2. Providing Application Flexibility with Relational Databases : Relational databases were originally proposed to separate
the physical storage of data from its conceptual representation and to provide a mathematical foundation for databases. The
relational data model also introduced high-level query languages that provided an alternative to programming language
interfaces; hence, it was a lot quicker to write new queries. Eventually, relational databases became the dominant type of
database systems for traditional database applications. Relational databases now exist on almost all types of computers, from
small personal computers to large servers.
3. Object-Oriented Applications and the Need for More Complex Databases : The emergence of object-oriented
programming languages in the 1980s and the need to store and share complex-structured objects led to the development of
object-oriented databases. Initially, they were considered a competitor to relational databases, since they provided more
general data structures. They also incorporated many of the useful object oriented paradigms, such as abstract data types,
encapsulation of operations, inheritance, and object identity. However, the complexity of the model and the lack of an early
standard contributed to their limited usc. They are now mainly used in specialized applications, such as engineering design,
multimedia publishing, and manufacturing systems.
4. Interchanging Data on the Web for E-Commerce : The World Wide Web provided a large network of interconnected
computers. Users can create documents using a Web publishing language, such as HTML (HyperText Markup Language),
and store these documents on Web servers where other users (clients) can access them. Documents can be linked together
through hyper links, which are pointers to other documents. A variety of techniques were developed to allow the interchange
of data on the Web. Currently, XML (eXtended Markup Language) is considered to be the primary standard for
interchanging data among various types of databases and Web pages. XML combines concepts from the models used in
document systems with database modeling concepts.
5. Extending Database Capabilities for New Applications : The success of database systems in traditional applications
encouraged developers of other types of applications to attempt to use them. Such applications traditionally used their own
specialized file and data structures.
★ Scientific applications → store large amounts of data from scientific experiments
★ Storage & retrieval of images
★ Storage & retrieval of videos
★ Data mining applications → analyzing large amounts of data
★ Spatial applications → weather information
★ Time series applications → eg: daily sales information
When Not to Use a DBMS :
Overhead costs of using DBMS: High initial investment
→ Overhead for providing security, concurrency control, recovery
★ Database & applications → simple, well defined and no changes expected.
★ Multiple-user access → not required.

Overview of Database Languages and Architectures:


Data Models: A data model—a collection of concepts that can be used to describe the structure of a database—provides the necessary
means to achieve this abstraction
Categories of Data Models :Many data models have been proposed, and we can categorize them according to the types of concepts
they use to describe the database structure.
High-level or conceptual data models provide concepts that are close to the way many users perceive data. Conceptual data models
use concepts such as entities, attributes, and relationships. An entity represents a real-world object or concept, such as an employee or
a project, that is described in the database. An attribute represents some property of interest that further describes an entity, such as the
employee’s name or salary. A relationship among two or more entities represents an interaction among the entities
Low-level or physical data models provide concepts that describe the details of how data is stored in the computer.
describe how data is stored as files in the computer by representing information such as record formats, record orderings, and access
paths. An access path is a search structure that makes the search for particular database records efficient, such as indexing or hashing.
Representational (or implementation) data models, which provide concepts that may be understood by end users but that are not
too far removed from the way data is organized within the computer. Representational data models hide some details of data storage
but can be implemented on a computer system in a direct way. Representational data models represent data by using record structures
and hence are sometimes called record-based data models.

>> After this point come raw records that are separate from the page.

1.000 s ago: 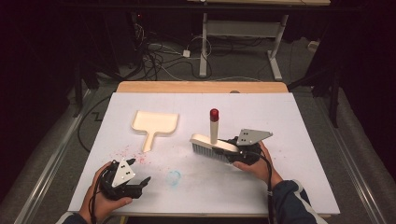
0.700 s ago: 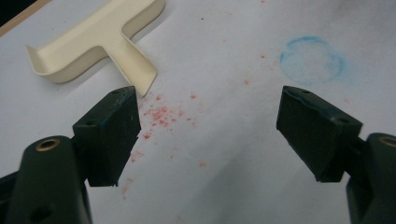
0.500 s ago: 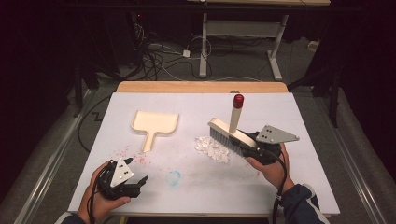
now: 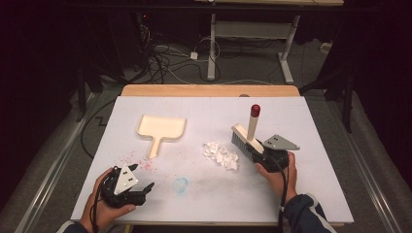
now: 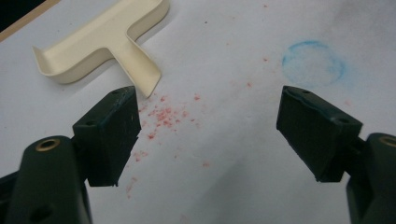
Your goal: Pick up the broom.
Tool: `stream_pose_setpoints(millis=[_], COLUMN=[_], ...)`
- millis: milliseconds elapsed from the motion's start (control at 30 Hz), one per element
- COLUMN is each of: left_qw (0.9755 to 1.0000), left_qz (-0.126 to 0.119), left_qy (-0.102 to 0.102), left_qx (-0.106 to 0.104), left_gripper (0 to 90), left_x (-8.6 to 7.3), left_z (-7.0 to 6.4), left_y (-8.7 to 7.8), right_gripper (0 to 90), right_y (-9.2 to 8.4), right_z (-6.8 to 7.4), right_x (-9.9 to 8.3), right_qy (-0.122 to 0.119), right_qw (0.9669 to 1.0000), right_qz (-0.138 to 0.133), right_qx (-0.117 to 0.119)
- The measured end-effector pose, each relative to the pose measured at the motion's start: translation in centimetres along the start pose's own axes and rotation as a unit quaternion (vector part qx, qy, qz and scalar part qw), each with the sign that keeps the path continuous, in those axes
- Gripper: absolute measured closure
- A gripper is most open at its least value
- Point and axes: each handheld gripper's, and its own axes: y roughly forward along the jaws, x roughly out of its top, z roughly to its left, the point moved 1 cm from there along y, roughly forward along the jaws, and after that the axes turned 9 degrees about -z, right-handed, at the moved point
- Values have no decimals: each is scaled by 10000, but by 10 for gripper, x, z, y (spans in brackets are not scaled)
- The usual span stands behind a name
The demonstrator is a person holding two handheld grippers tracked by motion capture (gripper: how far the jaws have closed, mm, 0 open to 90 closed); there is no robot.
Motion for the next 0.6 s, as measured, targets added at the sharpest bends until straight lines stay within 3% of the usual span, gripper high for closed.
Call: stream_pose_setpoints(millis=[100,467,600], left_qw=[10000,10000,10000], left_qz=[-26,14,8], left_qy=[-5,60,87], left_qx=[-10,-33,-25], left_gripper=[207,207,207], left_x=[0,0,1], left_z=[0,-1,-1], left_y=[-1,1,0], right_gripper=[673,677,678], right_y=[-5,-5,-5], right_z=[0,0,-1], right_x=[1,8,9], right_qy=[111,88,242], right_qw=[9997,9981,9968], right_qz=[158,606,726], right_qx=[-114,118,225])
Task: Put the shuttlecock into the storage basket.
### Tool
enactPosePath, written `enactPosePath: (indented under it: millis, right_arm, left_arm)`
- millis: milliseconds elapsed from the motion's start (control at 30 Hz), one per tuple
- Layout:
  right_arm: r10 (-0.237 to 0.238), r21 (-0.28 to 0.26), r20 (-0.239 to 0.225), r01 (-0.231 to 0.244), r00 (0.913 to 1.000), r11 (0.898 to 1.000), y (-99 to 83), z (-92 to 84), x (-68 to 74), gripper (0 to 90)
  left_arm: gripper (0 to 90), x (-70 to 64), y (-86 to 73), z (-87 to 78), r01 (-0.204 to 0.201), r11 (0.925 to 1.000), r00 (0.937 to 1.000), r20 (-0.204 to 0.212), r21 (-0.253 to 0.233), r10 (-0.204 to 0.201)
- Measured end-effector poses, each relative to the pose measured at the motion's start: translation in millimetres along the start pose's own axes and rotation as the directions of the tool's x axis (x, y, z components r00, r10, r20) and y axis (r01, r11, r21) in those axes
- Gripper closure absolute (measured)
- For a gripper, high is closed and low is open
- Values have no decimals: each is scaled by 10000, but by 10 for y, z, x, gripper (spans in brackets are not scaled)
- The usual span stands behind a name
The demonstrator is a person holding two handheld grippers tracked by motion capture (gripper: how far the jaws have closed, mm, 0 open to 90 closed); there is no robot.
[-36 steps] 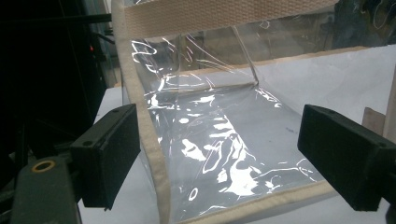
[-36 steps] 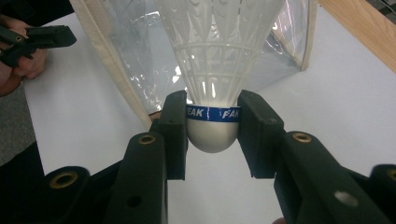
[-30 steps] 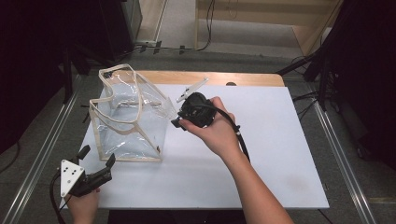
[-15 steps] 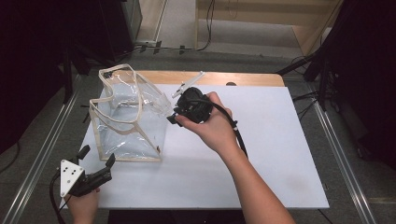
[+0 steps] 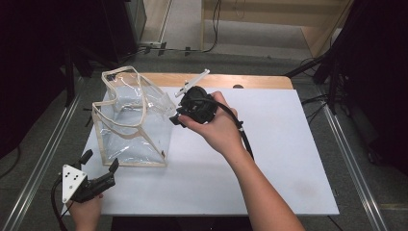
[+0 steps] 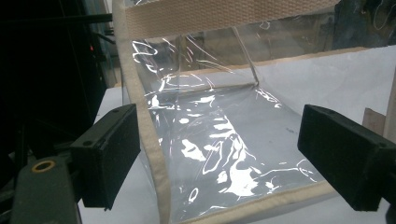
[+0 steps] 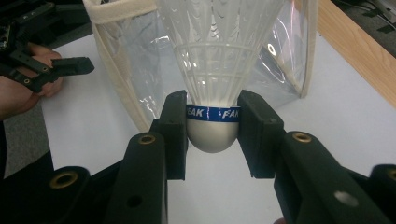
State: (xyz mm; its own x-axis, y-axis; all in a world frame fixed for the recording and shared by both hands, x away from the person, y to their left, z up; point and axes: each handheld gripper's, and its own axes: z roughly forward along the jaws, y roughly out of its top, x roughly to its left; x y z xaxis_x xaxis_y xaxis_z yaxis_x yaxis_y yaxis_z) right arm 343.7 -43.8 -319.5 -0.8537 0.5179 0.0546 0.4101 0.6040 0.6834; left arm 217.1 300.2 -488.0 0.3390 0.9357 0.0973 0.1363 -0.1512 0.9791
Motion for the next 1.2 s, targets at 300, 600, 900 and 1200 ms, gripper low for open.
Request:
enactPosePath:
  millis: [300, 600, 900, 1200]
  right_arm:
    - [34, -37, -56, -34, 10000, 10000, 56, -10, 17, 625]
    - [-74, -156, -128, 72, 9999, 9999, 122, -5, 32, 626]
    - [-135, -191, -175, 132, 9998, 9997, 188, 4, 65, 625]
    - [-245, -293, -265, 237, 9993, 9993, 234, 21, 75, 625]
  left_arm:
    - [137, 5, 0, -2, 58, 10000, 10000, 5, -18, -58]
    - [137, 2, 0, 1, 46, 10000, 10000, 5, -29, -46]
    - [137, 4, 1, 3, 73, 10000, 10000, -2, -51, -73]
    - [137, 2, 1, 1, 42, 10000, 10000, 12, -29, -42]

Schemas and Instance ,Database State: In a data model, it is important to distinguish between the description of the database and the
database itself. The description of a database is called the database schema, which is specified during database design and is not
expected to change frequently. Most data models have certain conventions for displaying schemas as diagrams.

The diagram displays the structure of each record type but not the actual instances of records. We call each object in the schema—
such as STUDENT or COURSE—a schema construct. The data in the database at a particular moment in time is called a database
state or snapshot. It is also called the current set of occurrences or instances in the database.

Three Schema Architecture and Data Independence:


The Three-Schema Architecture The goal of the three-schema architecture, is to separate the user applications from the physical
database. In this architecture, schemas can be defined at the following three levels:
1. The internal level has an internal schema, which describes the physical storage structure of the database. The internal schema uses a
physical data model and describes the complete details of data storage and access paths for the database
2.The conceptual level has a conceptual schema, which describes the structure of the whole database for a community of users. The
conceptual schema hides the details of physical storage structures and concentrates on describing entities, data types, relationships,
user operations, and constraints. Usually, a representational data model is used to describe the conceptual schema when a database
system is implemented. This implementation conceptual schema is often based on a conceptual schema design in a high-level data
model.

3. The external or view level includes a number of external schemas or user views. Each external schema describes the part of the
database that a particular user group is interested in and hides the rest of the database from that user group. As in the previous level,
each external schema is typically implemented using a representational data model, possibly based on an external schema design in a
high-level conceptual data model.
Data Independence
o Data independence can be explained using the three-schema architecture.
o Data independence refers characteristic of being able to modify the schema at one level of the database system without
altering the schema at the next higher level.
There are two types of data independence:
1. Logical Data Independence
o Logical data independence refers characteristic of being able to change the conceptual schema without having to change the
external schema.
o Logical data independence is used to separate the external level from the conceptual view.
o If we do any changes in the conceptual view of the data, then the user view of the data would not be affected.
o Logical data independence occurs at the user interface level.
2. Physical Data Independence
o Physical data independence can be defined as the capacity to change the internal schema without having to change the
conceptual schema.
o If we do any changes in the storage size of the database system server, then the Conceptual structure of the database will not
be affected.
o Physical data independence is used to separate conceptual levels from the internal levels.
o Physical data independence occurs at the logical interface level.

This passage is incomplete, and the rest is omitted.